◆ PROBLEM TO SOLVE
Among the records below, which lines contain the string "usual"? Report them.

_____

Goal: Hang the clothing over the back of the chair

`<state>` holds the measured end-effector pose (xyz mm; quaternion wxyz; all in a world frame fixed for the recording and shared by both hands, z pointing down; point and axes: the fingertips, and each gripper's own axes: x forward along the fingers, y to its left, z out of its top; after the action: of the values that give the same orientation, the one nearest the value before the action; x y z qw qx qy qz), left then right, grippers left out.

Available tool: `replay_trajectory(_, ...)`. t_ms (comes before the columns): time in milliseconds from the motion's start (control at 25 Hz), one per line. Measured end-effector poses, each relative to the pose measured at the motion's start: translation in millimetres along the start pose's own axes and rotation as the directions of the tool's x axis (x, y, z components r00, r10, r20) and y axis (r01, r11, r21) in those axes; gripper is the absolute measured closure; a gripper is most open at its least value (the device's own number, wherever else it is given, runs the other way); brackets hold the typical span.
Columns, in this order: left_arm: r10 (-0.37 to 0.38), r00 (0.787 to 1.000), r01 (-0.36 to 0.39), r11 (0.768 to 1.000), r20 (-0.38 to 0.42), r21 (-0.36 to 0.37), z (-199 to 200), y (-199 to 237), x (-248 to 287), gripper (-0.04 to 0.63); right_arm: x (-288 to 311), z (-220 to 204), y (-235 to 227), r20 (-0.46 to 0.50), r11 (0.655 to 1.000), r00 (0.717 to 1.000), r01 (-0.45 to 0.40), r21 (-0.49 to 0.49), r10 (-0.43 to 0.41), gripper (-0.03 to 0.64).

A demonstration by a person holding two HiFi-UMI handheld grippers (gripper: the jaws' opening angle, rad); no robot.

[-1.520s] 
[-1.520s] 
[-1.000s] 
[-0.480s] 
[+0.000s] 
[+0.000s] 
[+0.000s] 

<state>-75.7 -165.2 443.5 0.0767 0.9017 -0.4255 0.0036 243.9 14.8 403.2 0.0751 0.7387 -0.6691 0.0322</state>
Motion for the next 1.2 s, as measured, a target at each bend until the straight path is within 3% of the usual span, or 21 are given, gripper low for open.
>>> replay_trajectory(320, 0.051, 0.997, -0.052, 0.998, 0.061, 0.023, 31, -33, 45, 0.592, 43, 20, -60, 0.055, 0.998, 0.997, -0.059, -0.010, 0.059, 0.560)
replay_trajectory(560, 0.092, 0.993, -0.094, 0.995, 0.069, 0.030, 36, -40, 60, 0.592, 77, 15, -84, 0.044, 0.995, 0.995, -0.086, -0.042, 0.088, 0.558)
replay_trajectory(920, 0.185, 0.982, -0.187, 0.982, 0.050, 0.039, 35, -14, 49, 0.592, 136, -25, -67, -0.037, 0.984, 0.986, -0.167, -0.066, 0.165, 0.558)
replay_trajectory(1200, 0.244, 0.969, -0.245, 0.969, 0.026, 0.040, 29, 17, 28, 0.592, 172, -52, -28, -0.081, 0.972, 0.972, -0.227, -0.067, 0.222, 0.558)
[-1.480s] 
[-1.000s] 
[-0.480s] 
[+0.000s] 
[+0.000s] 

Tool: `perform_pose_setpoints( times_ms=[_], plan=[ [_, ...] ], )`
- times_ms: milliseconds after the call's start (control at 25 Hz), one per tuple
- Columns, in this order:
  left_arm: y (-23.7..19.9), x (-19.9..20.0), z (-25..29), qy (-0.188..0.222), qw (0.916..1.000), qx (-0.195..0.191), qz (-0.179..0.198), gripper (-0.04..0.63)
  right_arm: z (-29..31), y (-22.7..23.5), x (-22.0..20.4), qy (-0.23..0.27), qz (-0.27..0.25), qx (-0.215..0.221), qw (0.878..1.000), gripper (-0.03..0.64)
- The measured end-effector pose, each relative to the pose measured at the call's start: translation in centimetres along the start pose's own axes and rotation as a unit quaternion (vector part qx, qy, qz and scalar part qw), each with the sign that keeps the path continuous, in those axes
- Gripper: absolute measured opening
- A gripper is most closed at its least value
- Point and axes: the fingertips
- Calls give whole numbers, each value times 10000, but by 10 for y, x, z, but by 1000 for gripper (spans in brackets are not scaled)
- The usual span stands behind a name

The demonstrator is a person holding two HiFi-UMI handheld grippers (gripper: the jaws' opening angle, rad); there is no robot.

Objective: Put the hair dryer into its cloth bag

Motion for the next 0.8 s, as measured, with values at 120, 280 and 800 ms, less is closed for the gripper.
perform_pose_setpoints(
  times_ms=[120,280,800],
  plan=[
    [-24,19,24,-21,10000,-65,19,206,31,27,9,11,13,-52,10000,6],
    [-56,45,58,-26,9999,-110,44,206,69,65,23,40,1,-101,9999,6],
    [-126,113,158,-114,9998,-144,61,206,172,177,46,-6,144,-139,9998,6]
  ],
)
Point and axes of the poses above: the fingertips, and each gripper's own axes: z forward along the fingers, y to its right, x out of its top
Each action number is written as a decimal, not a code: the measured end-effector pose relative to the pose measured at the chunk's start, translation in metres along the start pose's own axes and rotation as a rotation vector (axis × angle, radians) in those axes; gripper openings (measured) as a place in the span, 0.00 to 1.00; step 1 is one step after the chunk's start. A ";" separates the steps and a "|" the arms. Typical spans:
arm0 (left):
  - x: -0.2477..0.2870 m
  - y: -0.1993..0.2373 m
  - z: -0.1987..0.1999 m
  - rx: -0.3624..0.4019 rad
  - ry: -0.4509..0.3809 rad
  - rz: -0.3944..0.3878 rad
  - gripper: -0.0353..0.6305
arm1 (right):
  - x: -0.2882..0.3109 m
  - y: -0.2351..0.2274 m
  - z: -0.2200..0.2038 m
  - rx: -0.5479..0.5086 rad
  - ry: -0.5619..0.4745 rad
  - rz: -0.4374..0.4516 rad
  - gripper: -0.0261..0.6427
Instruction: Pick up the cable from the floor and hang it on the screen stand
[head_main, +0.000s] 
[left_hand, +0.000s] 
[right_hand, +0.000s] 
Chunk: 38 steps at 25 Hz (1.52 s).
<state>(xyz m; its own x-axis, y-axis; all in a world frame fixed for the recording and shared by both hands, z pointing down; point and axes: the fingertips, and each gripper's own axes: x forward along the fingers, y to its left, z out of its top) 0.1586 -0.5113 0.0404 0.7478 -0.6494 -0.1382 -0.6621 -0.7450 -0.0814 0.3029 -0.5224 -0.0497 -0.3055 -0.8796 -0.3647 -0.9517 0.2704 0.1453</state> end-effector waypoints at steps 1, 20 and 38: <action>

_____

◆ WRITTEN ANSWER
Motion for the next 1.2 s, as measured, a target at each bend until the straight path is within 3% of the usual span, or 21 are given, gripper low for open.
- The usual span stands behind a name

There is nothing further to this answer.